Another application, Local Lens, indexes local blogs using clues from what is written in the posts, and tries to layer them over the map in the appropriate location as well. Most of the applications today are from Microsoft, but it wants third-party developers to create more.
They are a few of the enhancements to Bing that Microsoft unveiled to reporters in San Francisco on Wednesday. Others included updates to its core search service, such as "task pages" that list information designed to help people complete what they set out to do with their Bing search.
The updates continue Microsoft's efforts to attract more users to Bing, which it launched in June and has been marketing heavily ever since. Microsoft has increased its share of the search market from 8 percent to 9.9 percent since Bing's launch, according to figures from ComScore.
The results are encouraging for Microsoft but it still has a lot of work to do, said Satya Nadella, the senior vice president for Microsoft's online services division. Google retains a commanding lead, with 65 percent of the search market, while Yahoo's share has declined slightly to 18 percent.

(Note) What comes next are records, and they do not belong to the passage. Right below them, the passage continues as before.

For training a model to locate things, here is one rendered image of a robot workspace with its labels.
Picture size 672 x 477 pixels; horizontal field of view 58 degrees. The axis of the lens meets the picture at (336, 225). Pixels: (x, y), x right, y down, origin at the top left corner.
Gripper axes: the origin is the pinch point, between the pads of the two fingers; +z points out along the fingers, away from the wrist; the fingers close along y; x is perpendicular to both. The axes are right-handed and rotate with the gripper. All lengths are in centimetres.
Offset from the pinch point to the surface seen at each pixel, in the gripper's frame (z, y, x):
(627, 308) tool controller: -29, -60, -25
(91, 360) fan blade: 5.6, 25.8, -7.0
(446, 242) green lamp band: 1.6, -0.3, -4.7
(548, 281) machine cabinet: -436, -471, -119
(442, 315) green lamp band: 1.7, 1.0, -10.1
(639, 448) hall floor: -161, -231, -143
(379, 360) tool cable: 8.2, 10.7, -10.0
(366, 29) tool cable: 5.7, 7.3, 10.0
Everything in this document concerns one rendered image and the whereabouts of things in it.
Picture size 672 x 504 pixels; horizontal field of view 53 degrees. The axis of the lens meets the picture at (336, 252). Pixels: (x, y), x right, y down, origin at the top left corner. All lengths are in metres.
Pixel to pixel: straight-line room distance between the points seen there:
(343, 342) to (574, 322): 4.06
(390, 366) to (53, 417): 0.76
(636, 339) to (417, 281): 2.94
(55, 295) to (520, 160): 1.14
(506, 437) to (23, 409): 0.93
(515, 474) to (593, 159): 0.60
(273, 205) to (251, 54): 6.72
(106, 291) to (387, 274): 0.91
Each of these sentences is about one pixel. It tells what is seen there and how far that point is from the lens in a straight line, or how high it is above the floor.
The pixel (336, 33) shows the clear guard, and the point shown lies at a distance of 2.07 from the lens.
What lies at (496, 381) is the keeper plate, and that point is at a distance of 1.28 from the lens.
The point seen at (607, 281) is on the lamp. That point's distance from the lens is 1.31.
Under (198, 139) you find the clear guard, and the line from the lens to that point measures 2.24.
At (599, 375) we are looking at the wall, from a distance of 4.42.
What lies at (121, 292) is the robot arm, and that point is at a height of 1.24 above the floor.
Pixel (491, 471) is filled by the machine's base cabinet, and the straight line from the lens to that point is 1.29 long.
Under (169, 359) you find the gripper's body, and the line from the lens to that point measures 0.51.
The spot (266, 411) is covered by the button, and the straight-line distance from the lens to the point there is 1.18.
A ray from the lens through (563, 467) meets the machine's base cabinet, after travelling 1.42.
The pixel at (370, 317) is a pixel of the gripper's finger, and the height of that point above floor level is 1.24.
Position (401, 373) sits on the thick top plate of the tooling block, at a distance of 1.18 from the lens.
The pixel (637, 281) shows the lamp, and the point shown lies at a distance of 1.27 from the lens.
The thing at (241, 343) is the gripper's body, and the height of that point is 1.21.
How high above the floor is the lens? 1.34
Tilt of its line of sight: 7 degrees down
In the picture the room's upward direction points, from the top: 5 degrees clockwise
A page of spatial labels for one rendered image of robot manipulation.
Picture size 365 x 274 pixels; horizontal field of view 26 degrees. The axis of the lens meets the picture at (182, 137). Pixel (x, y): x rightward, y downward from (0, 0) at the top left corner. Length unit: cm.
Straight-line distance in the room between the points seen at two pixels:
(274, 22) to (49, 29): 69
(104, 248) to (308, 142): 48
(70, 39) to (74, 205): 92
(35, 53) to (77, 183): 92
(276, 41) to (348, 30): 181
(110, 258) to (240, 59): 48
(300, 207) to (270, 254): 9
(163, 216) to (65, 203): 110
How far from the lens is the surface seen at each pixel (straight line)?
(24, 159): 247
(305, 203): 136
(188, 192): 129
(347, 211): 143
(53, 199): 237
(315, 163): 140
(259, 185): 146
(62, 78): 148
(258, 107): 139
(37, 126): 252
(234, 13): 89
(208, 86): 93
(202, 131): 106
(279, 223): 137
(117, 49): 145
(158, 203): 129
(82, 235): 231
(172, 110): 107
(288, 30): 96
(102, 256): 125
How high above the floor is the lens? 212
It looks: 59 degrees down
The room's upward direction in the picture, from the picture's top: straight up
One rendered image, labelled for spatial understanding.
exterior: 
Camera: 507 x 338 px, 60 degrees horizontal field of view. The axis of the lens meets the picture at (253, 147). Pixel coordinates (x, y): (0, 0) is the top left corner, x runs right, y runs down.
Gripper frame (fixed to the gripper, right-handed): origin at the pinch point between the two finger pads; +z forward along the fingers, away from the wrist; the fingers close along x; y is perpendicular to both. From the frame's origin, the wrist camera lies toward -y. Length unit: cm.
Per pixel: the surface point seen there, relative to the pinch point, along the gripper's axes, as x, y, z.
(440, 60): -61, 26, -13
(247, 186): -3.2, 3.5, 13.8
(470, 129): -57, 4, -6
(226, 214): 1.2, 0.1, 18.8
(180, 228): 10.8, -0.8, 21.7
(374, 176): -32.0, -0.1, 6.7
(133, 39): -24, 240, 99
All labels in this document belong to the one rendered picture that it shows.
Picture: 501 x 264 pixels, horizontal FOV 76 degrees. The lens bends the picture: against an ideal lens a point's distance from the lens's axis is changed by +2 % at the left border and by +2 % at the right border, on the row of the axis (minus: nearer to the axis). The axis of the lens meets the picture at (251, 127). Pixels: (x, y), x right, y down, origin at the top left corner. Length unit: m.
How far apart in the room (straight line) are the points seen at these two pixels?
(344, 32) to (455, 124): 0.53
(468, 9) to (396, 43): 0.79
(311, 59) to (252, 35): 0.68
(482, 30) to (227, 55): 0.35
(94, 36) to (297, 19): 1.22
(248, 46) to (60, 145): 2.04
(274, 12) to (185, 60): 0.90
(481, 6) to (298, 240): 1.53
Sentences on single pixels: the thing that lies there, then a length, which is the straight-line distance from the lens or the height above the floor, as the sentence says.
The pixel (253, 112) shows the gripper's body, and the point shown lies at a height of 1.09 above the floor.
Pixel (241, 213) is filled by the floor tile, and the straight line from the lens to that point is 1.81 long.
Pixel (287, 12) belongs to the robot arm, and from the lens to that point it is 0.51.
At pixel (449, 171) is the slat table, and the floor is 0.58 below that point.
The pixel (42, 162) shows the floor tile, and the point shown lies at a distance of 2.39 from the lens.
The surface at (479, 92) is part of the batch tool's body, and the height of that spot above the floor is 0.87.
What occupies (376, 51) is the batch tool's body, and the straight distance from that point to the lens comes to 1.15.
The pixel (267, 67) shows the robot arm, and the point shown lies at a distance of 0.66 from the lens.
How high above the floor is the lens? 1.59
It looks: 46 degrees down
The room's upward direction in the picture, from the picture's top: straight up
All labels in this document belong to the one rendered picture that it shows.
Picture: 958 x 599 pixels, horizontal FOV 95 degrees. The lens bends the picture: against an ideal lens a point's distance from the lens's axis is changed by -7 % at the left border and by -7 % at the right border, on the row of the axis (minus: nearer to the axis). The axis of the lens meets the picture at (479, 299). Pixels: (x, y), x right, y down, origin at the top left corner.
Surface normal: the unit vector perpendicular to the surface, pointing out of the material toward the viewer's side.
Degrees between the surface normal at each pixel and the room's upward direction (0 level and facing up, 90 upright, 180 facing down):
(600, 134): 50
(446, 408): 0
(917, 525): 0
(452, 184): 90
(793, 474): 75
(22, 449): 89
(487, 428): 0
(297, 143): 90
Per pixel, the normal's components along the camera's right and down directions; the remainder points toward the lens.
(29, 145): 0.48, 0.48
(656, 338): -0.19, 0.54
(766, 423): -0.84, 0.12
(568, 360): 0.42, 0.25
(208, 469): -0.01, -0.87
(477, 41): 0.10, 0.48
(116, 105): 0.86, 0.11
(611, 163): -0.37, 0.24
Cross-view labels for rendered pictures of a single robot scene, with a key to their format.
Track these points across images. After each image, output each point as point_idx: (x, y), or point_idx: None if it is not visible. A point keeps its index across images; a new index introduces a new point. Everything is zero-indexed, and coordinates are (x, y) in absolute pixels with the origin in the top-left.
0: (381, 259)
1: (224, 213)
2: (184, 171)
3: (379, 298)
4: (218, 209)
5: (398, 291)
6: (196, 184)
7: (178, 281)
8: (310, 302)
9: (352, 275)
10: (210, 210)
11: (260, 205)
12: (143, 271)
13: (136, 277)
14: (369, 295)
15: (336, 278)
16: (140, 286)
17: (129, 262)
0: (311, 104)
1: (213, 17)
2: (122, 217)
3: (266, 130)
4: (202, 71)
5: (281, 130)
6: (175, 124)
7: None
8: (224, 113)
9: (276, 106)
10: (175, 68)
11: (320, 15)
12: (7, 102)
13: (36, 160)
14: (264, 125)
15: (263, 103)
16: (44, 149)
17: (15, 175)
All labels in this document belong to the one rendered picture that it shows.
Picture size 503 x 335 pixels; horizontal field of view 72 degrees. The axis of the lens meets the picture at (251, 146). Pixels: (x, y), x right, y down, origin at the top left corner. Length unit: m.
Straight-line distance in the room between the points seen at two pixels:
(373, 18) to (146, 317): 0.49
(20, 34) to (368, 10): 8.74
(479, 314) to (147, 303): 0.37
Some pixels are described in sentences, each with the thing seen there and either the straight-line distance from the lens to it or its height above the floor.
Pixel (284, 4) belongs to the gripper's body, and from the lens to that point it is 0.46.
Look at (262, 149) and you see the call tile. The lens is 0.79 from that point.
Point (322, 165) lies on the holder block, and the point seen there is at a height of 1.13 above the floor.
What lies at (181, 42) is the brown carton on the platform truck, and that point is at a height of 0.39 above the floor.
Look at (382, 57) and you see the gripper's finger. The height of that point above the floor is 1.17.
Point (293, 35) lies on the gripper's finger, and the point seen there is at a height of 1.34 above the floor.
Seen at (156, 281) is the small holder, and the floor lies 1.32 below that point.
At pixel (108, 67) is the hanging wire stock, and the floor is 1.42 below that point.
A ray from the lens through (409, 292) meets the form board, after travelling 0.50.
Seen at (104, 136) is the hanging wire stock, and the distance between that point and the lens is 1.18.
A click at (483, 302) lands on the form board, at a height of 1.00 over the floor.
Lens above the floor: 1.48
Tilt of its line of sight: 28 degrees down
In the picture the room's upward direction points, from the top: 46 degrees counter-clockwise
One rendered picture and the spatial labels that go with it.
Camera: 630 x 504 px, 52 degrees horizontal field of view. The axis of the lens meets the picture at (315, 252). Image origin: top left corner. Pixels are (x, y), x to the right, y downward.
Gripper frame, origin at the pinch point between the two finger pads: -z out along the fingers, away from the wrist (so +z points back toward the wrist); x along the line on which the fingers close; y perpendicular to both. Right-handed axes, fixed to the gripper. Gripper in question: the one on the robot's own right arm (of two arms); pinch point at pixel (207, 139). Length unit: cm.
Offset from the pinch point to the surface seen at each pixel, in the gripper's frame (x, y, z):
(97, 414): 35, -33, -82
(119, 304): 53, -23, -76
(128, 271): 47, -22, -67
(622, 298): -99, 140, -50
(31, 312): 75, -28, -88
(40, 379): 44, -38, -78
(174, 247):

"There's no confusion where we still stand," Nadella said. "We have a long road ahead."
Microsoft is betting that people want help completing tasks, like buying a concert ticket or checking the status of a flight, rather than just being presented with links to information, he said. It's a direction Google and Yahoo have been taking as well.
People are using search engines for increasingly complex tasks, Nadella said. Search queries nowadays tend to involve three words rather than two, and more than half of search sessions last longer than 30 minutes, he said.
"That's the most interesting insight we've been digging into over the last couple of years, and it led to the feature innovations in Bing," he said.
Task pages, and a related feature called entity cards, are examples of this. They have been part of Bing for a little while already, but are being expanded.
Entity cards exist for places, people and things. When a user searches for Miami, for example, the entity card at the top of the results page groups together information such as a slide show of the city, a weather report and a link to the city's official Web site.